Data provided >>
= = =
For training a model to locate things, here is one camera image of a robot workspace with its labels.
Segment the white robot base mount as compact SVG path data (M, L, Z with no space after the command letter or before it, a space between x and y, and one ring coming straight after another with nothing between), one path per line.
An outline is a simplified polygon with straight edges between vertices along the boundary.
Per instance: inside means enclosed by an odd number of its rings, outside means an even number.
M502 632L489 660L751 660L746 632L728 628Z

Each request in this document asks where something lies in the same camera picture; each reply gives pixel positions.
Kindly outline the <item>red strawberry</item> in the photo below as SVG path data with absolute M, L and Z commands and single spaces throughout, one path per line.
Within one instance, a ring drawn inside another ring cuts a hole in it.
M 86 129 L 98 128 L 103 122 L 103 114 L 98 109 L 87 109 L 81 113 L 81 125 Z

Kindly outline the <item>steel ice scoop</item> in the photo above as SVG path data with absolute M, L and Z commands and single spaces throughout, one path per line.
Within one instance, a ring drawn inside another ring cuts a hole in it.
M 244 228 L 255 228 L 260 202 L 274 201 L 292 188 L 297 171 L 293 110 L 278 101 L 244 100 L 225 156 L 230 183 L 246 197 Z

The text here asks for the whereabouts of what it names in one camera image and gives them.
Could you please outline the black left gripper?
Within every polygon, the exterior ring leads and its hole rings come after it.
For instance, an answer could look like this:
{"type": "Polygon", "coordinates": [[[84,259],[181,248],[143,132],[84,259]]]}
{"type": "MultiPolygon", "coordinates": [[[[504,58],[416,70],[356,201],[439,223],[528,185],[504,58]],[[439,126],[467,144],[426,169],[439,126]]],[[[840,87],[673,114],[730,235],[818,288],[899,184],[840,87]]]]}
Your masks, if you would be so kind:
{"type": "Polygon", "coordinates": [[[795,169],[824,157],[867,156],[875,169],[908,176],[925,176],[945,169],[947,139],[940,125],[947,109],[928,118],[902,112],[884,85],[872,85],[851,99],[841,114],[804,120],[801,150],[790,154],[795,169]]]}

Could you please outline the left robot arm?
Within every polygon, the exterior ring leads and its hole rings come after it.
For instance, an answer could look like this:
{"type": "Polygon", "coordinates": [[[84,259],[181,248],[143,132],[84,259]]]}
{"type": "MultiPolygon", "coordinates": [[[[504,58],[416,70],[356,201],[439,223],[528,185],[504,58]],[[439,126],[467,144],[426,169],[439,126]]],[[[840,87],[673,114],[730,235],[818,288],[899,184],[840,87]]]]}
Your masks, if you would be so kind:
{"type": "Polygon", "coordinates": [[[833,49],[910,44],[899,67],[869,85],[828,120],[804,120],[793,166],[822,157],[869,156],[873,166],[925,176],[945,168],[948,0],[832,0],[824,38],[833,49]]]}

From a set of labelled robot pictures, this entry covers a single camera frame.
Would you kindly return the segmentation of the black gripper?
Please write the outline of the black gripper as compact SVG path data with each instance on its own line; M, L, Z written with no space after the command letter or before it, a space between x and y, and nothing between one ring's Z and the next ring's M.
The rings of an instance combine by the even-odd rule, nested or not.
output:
= = =
Return a copy of each line in the records above that has "throughout" in it.

Answer box >>
Kindly outline the <item>red strawberry</item> in the photo below as SVG path data with absolute M, L and Z commands and single spaces throughout, one path per line.
Kindly outline the <item>steel ice scoop</item> in the photo above as SVG path data with absolute M, L and Z commands and single spaces throughout, one path per line.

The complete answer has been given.